An estimated 1.1 million taxpayers in the UK have missed the crucial deadline for filing their annual tax returns, as reported by HM Revenue and Customs (HMRC). These individuals may now incur a penalty starting at £100 unless they can provide a valid reason for their delay.
Despite this setback, over 11.5 million people successfully completed their self-assessment in time, including an impressive 31,000 who submitted their returns during the final hour before the deadline.
It’s important to note that the requirement to file a tax return applies primarily to self-employed individuals and those with multiple income sources. Many taxpayers are diligent about fulfilling their tax obligations, but some may have encountered stress on the deadline day due to IT issues at Barclays. These difficulties may have impacted their ability to organize timely payments.
While the payment deadline was January 31, penalties for late payments will not be imposed until March 1. Barclays has assured customers that they will not suffer any financial losses due to these technical issues.
Financial Penalties for Late Filing
For those who unfortunately missed the self-assessment deadline, a range of financial penalties will apply:
- Initial Penalty: A £100 fine, applicable even if no tax is owed.
- Daily Charges: After three months, penalties of £10 per day may accrue, topping out at a maximum of £900.

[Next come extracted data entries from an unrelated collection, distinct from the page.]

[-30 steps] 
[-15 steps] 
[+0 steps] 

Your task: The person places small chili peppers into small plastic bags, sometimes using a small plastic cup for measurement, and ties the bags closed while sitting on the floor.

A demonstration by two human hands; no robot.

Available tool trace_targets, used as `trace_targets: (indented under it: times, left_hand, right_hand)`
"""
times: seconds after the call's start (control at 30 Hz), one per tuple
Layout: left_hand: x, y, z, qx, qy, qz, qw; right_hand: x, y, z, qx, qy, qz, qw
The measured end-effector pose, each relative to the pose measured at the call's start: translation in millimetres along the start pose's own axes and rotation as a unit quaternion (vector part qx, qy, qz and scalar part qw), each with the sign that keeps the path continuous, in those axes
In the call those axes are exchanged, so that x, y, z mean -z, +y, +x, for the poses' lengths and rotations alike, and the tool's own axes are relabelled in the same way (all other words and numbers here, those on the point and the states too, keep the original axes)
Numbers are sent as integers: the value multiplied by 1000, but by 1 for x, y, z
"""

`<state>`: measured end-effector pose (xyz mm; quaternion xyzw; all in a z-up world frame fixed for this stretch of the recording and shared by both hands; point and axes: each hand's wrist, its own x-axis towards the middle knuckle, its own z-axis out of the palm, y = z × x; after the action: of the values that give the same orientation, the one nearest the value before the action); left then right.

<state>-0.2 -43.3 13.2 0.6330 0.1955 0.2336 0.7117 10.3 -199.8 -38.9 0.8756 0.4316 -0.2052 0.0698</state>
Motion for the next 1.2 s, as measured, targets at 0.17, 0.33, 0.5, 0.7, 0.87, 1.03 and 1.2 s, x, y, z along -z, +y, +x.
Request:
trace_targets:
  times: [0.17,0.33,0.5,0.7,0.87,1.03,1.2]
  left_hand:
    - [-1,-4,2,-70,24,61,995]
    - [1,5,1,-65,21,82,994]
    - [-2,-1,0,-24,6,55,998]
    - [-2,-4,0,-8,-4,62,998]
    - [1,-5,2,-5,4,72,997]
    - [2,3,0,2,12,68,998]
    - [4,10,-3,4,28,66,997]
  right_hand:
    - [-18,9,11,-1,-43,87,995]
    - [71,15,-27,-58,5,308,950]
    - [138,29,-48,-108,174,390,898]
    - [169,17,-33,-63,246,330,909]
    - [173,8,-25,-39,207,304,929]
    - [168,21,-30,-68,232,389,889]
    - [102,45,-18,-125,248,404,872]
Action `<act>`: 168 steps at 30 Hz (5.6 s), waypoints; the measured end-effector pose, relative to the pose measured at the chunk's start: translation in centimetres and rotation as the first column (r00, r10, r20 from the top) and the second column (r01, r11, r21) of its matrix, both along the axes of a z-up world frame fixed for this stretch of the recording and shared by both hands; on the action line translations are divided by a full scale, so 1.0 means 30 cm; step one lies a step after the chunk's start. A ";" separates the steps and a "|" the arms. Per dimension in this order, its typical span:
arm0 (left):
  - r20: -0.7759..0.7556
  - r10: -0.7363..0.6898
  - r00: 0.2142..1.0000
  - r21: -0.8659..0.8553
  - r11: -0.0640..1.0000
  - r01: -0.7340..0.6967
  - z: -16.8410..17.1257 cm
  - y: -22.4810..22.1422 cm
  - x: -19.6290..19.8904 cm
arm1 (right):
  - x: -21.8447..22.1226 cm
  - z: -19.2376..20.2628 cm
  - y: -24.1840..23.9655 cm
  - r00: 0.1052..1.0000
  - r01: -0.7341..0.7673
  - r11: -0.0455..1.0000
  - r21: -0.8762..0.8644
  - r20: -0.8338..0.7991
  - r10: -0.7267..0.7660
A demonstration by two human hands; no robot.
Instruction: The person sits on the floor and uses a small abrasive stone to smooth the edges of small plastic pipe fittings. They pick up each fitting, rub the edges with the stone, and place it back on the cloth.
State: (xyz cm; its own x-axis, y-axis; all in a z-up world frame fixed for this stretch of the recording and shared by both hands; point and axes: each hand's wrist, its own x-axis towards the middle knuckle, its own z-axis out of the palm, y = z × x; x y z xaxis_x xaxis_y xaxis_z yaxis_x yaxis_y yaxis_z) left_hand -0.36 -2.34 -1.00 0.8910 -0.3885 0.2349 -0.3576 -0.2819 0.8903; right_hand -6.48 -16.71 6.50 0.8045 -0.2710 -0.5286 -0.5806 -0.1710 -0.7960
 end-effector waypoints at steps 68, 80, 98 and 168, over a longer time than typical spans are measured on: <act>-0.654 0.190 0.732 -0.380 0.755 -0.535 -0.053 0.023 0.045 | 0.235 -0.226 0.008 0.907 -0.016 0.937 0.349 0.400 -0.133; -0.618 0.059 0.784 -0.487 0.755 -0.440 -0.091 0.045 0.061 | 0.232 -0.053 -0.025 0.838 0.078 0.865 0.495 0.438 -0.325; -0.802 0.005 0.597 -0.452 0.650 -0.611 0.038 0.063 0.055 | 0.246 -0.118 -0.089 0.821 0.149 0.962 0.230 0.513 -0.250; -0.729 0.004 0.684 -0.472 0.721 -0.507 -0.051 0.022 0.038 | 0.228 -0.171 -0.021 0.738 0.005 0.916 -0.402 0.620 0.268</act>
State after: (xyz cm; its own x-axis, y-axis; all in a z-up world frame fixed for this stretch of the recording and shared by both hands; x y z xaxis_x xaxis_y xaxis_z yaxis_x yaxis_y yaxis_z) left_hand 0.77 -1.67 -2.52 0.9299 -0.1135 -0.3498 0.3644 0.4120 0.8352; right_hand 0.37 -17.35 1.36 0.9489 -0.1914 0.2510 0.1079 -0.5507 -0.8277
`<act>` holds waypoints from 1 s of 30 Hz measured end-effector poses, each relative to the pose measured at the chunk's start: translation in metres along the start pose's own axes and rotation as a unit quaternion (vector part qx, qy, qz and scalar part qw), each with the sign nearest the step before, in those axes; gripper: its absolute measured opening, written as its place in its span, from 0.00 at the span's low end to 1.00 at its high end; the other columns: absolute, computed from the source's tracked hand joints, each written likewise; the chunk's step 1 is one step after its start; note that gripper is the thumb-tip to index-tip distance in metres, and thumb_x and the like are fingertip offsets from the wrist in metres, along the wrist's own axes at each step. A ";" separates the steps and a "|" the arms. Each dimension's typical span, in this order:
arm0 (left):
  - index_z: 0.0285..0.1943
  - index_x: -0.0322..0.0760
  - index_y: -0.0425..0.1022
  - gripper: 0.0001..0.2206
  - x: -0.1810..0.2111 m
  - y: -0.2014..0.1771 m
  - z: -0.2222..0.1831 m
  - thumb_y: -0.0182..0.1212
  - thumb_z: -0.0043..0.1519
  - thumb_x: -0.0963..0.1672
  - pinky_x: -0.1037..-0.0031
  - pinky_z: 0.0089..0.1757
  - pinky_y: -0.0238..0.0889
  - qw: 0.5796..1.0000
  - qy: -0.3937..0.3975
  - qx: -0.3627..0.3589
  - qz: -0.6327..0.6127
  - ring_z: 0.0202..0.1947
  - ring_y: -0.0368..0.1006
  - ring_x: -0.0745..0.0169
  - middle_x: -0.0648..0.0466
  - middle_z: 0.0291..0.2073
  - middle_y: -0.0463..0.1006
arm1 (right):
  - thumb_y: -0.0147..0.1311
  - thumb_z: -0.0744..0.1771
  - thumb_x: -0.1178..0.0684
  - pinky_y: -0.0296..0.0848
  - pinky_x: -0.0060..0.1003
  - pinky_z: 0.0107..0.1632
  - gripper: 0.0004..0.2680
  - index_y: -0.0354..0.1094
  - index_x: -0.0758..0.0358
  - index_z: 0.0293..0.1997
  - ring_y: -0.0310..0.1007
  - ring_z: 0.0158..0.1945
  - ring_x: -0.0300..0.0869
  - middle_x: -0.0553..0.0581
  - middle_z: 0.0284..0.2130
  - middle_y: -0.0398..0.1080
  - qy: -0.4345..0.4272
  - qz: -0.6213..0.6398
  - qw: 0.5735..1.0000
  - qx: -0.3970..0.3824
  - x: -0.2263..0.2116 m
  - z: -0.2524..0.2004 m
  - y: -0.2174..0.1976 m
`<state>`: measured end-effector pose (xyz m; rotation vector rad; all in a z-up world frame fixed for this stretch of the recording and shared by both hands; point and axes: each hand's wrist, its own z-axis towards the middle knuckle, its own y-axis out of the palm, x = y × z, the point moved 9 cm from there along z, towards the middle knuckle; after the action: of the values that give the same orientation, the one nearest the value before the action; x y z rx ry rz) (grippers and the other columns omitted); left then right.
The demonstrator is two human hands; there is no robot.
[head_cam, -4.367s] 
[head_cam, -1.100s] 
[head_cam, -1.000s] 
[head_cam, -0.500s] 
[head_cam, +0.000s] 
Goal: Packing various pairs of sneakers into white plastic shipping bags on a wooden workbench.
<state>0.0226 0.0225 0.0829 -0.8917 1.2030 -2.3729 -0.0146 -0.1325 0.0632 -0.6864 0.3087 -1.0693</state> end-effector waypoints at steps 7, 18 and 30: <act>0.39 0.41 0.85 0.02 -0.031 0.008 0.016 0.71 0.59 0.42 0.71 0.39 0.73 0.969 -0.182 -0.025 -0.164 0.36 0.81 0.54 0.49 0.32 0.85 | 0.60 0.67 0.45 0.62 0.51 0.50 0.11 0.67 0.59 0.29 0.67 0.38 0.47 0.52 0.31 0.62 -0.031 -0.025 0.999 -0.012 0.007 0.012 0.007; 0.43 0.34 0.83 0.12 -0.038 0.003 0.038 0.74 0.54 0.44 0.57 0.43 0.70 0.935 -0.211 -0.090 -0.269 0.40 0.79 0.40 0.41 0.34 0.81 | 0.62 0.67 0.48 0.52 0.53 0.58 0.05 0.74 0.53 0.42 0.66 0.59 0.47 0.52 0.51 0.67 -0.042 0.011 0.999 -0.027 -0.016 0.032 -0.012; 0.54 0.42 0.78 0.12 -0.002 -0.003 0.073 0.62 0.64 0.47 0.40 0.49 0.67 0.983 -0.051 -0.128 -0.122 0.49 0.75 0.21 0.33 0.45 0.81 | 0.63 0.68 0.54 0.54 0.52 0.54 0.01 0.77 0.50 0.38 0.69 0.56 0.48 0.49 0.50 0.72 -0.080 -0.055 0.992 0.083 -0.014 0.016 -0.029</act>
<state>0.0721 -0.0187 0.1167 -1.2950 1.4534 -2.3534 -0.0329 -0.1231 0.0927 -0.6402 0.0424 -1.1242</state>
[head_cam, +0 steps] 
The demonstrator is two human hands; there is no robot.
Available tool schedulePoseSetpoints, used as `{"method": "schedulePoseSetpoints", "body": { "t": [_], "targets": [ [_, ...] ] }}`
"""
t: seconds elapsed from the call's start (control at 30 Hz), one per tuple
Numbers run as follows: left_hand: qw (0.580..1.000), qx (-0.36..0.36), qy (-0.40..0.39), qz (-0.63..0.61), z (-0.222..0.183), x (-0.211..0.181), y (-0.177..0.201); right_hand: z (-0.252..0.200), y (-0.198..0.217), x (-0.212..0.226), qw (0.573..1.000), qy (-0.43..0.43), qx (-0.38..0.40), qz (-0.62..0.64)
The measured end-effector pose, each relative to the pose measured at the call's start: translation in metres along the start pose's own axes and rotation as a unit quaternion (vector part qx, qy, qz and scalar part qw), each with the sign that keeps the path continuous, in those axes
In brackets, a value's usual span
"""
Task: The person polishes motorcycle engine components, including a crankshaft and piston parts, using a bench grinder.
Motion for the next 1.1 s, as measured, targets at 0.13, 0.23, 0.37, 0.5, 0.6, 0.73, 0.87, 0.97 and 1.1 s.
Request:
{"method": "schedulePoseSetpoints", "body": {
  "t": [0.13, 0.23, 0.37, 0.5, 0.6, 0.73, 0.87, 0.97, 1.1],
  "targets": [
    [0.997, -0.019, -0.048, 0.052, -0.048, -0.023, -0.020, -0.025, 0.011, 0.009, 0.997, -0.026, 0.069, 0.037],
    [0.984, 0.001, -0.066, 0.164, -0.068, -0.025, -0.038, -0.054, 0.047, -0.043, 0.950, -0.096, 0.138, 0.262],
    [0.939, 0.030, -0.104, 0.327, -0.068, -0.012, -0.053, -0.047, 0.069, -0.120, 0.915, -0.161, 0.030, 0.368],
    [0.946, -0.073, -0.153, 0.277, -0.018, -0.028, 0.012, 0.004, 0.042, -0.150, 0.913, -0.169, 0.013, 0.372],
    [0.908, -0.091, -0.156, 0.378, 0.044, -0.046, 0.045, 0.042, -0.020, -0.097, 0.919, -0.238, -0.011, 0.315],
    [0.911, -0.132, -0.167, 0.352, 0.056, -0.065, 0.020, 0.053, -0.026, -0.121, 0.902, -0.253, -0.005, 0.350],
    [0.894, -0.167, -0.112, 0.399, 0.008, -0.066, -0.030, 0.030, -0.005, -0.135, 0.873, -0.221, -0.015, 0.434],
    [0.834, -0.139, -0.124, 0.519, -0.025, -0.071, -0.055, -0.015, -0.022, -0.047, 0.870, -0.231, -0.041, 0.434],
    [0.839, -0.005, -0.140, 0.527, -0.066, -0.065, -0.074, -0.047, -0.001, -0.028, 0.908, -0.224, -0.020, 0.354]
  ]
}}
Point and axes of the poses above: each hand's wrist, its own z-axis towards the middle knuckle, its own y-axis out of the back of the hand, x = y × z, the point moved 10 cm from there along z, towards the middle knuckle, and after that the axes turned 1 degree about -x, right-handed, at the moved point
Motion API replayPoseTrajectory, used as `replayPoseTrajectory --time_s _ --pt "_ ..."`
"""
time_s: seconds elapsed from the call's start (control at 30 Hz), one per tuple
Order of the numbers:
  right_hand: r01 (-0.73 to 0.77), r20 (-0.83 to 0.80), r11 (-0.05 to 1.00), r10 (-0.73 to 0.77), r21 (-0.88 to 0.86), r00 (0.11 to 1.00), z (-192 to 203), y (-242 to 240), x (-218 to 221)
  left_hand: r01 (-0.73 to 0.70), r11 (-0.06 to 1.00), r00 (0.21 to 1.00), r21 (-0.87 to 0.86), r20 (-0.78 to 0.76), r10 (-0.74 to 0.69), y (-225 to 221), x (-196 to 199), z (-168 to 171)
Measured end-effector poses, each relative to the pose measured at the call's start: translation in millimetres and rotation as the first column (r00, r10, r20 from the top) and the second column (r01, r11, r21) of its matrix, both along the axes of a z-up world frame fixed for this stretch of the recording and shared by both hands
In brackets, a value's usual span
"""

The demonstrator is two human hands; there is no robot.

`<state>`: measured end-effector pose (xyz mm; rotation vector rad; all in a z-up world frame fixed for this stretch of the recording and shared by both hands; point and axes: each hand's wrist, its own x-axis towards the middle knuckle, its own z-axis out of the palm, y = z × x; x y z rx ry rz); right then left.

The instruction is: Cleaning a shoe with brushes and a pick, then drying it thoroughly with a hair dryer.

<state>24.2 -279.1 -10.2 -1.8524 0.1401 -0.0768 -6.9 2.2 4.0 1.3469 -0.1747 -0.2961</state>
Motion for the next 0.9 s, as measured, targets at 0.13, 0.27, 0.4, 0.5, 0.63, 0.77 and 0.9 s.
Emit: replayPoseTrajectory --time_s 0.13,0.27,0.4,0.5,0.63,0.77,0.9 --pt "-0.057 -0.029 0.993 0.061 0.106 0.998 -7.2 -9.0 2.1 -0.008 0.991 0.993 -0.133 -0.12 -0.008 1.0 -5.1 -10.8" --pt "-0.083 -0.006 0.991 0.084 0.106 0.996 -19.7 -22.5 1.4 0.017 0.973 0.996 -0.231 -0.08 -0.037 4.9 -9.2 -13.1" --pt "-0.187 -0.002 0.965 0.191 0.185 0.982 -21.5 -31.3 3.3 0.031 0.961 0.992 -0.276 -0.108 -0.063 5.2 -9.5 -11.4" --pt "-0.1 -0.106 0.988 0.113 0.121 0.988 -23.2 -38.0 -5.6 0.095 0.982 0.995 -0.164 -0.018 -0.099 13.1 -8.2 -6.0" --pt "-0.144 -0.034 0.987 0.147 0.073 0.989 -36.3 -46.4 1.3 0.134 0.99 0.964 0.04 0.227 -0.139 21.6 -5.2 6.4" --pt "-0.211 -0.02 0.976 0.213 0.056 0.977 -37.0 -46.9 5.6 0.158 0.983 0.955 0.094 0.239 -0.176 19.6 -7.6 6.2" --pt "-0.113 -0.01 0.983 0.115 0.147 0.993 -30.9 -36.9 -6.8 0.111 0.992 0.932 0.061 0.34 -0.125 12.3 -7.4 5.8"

- Additional Fees: After six months, a further penalty of either 5% of the tax owed or £300—whichever is greater—will be applied.
- Yearly Penalties: After 12 months, another penalty of the greater of 5% of the tax due or £300 will be imposed.
Myrtle Lloyd, HMRC’s Director General for Customer Services, has urged anyone who missed the deadline to submit their returns promptly to avoid escalating penalties.
Late Payment and Appeals
Taxpayers who have missed the deadline may also face fines for late payments, with interest accruing on overdue amounts. If you wish to contest a fine, you must submit your self-assessment before making an appeal, which can be done either through an online form or by writing directly to HMRC.
Criticism of HMRC’s Phone Services
In recent discussions, HMRC faced scrutiny over claims of a “deliberately poor” phone service aimed at redirecting taxpayers to online support. Chief Executive Jim Harra firmly rejected these allegations, describing them as “completely baseless.”
New Reporting Requirements for Online Sellers
As of January, new rules have come into force requiring online platforms such as eBay and Vinted to report sales information to HMRC. This applies to users who sell 30 items or more or earn a minimum of £1,700 through their sales. The information provided by these platforms will be used by HMRC to cross-reference with individual tax returns.
Importantly, this change does not create a new tax obligation for these sellers but rather ensures that they are paying the appropriate tax on their income.
In summary, it’s essential for all taxpayers to remain mindful of their filing obligations and the penalties associated with late submissions. For further information, consider visiting the official HMRC guidance on tax responsibilities associated with online sales.